→ **Dataset records**
•••••

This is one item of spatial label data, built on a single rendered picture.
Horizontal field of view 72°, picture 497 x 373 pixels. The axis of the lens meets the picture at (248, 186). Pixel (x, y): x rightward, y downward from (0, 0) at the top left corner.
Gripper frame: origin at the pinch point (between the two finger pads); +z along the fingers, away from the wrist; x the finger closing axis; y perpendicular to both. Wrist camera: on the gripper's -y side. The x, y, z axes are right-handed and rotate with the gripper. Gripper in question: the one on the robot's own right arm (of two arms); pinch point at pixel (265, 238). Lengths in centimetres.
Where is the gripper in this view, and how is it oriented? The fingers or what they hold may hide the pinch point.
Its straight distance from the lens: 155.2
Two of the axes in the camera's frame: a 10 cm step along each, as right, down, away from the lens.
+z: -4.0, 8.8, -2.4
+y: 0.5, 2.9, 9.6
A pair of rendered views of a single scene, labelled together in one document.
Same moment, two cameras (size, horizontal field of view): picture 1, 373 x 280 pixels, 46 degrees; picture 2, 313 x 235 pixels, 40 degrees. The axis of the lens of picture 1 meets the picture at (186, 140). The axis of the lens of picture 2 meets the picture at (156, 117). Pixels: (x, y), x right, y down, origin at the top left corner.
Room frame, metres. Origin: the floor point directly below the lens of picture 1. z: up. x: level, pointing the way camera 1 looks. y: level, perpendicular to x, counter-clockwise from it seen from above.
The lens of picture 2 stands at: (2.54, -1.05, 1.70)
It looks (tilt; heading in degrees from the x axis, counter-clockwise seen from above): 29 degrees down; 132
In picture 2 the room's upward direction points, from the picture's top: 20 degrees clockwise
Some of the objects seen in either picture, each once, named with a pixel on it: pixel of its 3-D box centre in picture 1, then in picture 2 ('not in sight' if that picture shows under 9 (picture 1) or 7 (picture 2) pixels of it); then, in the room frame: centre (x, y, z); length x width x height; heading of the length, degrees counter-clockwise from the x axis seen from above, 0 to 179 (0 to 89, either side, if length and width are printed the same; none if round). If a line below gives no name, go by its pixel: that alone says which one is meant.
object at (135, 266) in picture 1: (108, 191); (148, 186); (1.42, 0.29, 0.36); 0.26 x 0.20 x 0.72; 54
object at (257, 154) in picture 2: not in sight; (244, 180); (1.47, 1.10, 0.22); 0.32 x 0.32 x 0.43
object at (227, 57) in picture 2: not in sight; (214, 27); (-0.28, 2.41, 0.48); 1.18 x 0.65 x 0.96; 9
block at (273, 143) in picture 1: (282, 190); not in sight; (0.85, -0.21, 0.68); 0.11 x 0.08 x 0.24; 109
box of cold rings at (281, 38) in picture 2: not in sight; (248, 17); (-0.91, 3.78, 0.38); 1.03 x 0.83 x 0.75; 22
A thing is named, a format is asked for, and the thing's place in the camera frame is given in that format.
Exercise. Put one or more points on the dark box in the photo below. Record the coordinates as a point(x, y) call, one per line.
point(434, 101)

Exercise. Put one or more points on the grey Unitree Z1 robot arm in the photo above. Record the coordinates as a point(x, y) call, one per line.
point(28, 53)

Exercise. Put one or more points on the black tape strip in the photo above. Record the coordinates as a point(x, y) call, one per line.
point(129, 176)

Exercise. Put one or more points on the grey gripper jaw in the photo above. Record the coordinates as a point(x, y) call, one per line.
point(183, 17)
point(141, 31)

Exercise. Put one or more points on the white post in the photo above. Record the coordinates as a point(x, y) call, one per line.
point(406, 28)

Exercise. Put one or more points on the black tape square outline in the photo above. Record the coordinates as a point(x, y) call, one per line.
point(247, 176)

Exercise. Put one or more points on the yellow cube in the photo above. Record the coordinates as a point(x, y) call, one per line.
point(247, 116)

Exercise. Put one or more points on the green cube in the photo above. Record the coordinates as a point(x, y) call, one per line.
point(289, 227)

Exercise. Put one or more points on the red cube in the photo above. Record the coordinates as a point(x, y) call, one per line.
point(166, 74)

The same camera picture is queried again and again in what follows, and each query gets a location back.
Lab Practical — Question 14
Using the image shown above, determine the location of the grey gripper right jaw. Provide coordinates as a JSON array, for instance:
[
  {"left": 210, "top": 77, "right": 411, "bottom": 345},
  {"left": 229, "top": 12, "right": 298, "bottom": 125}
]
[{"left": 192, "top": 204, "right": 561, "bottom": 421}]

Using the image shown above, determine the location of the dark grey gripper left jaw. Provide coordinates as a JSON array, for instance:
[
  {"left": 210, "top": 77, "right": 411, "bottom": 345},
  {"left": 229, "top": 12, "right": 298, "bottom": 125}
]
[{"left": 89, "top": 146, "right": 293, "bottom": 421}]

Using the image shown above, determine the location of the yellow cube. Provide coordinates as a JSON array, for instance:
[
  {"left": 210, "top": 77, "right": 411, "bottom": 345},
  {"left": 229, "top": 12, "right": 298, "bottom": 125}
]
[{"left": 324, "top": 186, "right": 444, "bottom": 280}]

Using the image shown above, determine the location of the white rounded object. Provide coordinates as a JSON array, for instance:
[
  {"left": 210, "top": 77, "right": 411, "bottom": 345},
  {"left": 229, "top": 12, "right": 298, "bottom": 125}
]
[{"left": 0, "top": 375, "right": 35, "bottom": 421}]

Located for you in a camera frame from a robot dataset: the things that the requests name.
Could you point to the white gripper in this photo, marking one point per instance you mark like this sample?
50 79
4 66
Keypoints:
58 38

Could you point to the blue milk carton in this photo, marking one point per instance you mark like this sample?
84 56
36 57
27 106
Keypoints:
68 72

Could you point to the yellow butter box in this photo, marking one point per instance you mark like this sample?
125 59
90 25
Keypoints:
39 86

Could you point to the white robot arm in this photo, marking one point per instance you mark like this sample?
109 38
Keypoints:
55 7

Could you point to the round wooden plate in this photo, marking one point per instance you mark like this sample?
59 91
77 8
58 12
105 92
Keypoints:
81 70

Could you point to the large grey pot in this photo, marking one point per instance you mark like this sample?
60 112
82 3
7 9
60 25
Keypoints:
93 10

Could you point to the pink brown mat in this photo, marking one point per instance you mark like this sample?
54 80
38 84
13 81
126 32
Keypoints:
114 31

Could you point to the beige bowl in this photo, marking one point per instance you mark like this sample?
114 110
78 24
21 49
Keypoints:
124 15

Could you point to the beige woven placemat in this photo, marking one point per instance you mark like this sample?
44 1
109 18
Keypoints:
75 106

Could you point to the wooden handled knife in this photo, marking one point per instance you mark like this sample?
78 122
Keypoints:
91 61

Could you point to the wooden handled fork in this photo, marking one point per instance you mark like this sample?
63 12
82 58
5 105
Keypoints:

•••••

→ **Work to be completed**
All of the material should be written out again exactly.

→ **Reply**
This is one item of spatial label data, built on a single rendered picture.
Horizontal field of view 72°, picture 497 x 373 pixels. The axis of the lens meets the picture at (248, 186). Pixel (x, y): x rightward, y downward from (0, 0) at the top left corner.
Gripper frame: origin at the pinch point (between the two finger pads); +z along the fingers, away from the wrist; x the finger closing axis; y perpendicular to both. Wrist camera: on the gripper's -y side. The x, y, z axes are right-handed and rotate with the gripper. Gripper in question: the one on the robot's own right arm (of two arms); pinch point at pixel (265, 238). Lengths in centimetres.
Where is the gripper in this view, and how is it oriented? The fingers or what they hold may hide the pinch point.
Its straight distance from the lens: 155.2
Two of the axes in the camera's frame: a 10 cm step along each, as right, down, away from the lens.
+z: -4.0, 8.8, -2.4
+y: 0.5, 2.9, 9.6
A pair of rendered views of a single scene, labelled together in one document.
Same moment, two cameras (size, horizontal field of view): picture 1, 373 x 280 pixels, 46 degrees; picture 2, 313 x 235 pixels, 40 degrees. The axis of the lens of picture 1 meets the picture at (186, 140). The axis of the lens of picture 2 meets the picture at (156, 117). Pixels: (x, y), x right, y down, origin at the top left corner.
Room frame, metres. Origin: the floor point directly below the lens of picture 1. z: up. x: level, pointing the way camera 1 looks. y: level, perpendicular to x, counter-clockwise from it seen from above.
The lens of picture 2 stands at: (2.54, -1.05, 1.70)
It looks (tilt; heading in degrees from the x axis, counter-clockwise seen from above): 29 degrees down; 132
In picture 2 the room's upward direction points, from the picture's top: 20 degrees clockwise
Some of the objects seen in either picture, each once, named with a pixel on it: pixel of its 3-D box centre in picture 1, then in picture 2 ('not in sight' if that picture shows under 9 (picture 1) or 7 (picture 2) pixels of it); then, in the room frame: centre (x, y, z); length x width x height; heading of the length, degrees counter-clockwise from the x axis seen from above, 0 to 179 (0 to 89, either side, if length and width are printed the same; none if round). If a line below gives no name, go by its pixel: that alone says which one is meant.
object at (135, 266) in picture 1: (108, 191); (148, 186); (1.42, 0.29, 0.36); 0.26 x 0.20 x 0.72; 54
object at (257, 154) in picture 2: not in sight; (244, 180); (1.47, 1.10, 0.22); 0.32 x 0.32 x 0.43
object at (227, 57) in picture 2: not in sight; (214, 27); (-0.28, 2.41, 0.48); 1.18 x 0.65 x 0.96; 9
block at (273, 143) in picture 1: (282, 190); not in sight; (0.85, -0.21, 0.68); 0.11 x 0.08 x 0.24; 109
box of cold rings at (281, 38) in picture 2: not in sight; (248, 17); (-0.91, 3.78, 0.38); 1.03 x 0.83 x 0.75; 22
A thing is named, a format is asked for, and the thing's place in the camera frame is given in that format.
Exercise. Put one or more points on the dark box in the photo below. Record the coordinates as a point(x, y) call, one per line.
point(434, 101)

Exercise. Put one or more points on the grey Unitree Z1 robot arm in the photo above. Record the coordinates as a point(x, y) call, one per line.
point(28, 53)

Exercise. Put one or more points on the black tape strip in the photo above. Record the coordinates as a point(x, y) call, one per line.
point(129, 176)

Exercise. Put one or more points on the grey gripper jaw in the photo above. Record the coordinates as a point(x, y) call, one per line.
point(183, 17)
point(141, 31)

Exercise. Put one or more points on the white post in the photo above. Record the coordinates as a point(x, y) call, one per line.
point(406, 28)

Exercise. Put one or more points on the black tape square outline in the photo above. Record the coordinates as a point(x, y) call, one per line.
point(247, 176)

Exercise. Put one or more points on the yellow cube in the photo above. Record the coordinates as a point(x, y) call, one per line.
point(247, 116)

Exercise. Put one or more points on the green cube in the photo above. Record the coordinates as a point(x, y) call, one per line.
point(289, 227)

Exercise. Put one or more points on the red cube in the photo above. Record the coordinates as a point(x, y) call, one per line.
point(166, 74)

The same camera picture is queried again and again in what follows, and each query gets a location back.
Lab Practical — Question 14
Using the image shown above, determine the location of the grey gripper right jaw. Provide coordinates as a JSON array, for instance:
[
  {"left": 210, "top": 77, "right": 411, "bottom": 345},
  {"left": 229, "top": 12, "right": 298, "bottom": 125}
]
[{"left": 192, "top": 204, "right": 561, "bottom": 421}]

Using the image shown above, determine the location of the dark grey gripper left jaw. Provide coordinates as a JSON array, for instance:
[
  {"left": 210, "top": 77, "right": 411, "bottom": 345},
  {"left": 229, "top": 12, "right": 298, "bottom": 125}
]
[{"left": 89, "top": 146, "right": 293, "bottom": 421}]

Using the image shown above, determine the location of the yellow cube. Provide coordinates as a JSON array, for instance:
[
  {"left": 210, "top": 77, "right": 411, "bottom": 345},
  {"left": 229, "top": 12, "right": 298, "bottom": 125}
]
[{"left": 324, "top": 186, "right": 444, "bottom": 280}]

Using the image shown above, determine the location of the white rounded object. Provide coordinates as a JSON array, for instance:
[
  {"left": 210, "top": 77, "right": 411, "bottom": 345},
  {"left": 229, "top": 12, "right": 298, "bottom": 125}
]
[{"left": 0, "top": 375, "right": 35, "bottom": 421}]

Located for you in a camera frame from a robot dataset: the things that the requests name.
Could you point to the white gripper in this photo, marking one point per instance you mark like this sample?
50 79
4 66
Keypoints:
58 38

Could you point to the blue milk carton in this photo, marking one point per instance you mark like this sample?
84 56
36 57
27 106
Keypoints:
68 72

Could you point to the yellow butter box in this photo, marking one point per instance you mark like this sample?
125 59
90 25
Keypoints:
39 86

Could you point to the white robot arm in this photo, marking one point per instance you mark like this sample?
109 38
Keypoints:
55 7

Could you point to the round wooden plate in this photo, marking one point per instance you mark like this sample?
59 91
77 8
58 12
105 92
Keypoints:
81 70

Could you point to the large grey pot in this photo, marking one point per instance you mark like this sample?
60 112
82 3
7 9
60 25
Keypoints:
93 10

Could you point to the pink brown mat in this photo, marking one point per instance you mark like this sample?
54 80
38 84
13 81
126 32
Keypoints:
114 31

Could you point to the beige bowl in this photo, marking one point per instance you mark like this sample?
114 110
78 24
21 49
Keypoints:
124 15

Could you point to the beige woven placemat in this photo, marking one point per instance you mark like this sample?
44 1
109 18
Keypoints:
75 106

Could you point to the wooden handled knife in this photo, marking one point per instance you mark like this sample?
78 122
Keypoints:
91 61

Could you point to the wooden handled fork in this photo, marking one point per instance you mark like this sample?
63 12
82 58
5 105
Keypoints:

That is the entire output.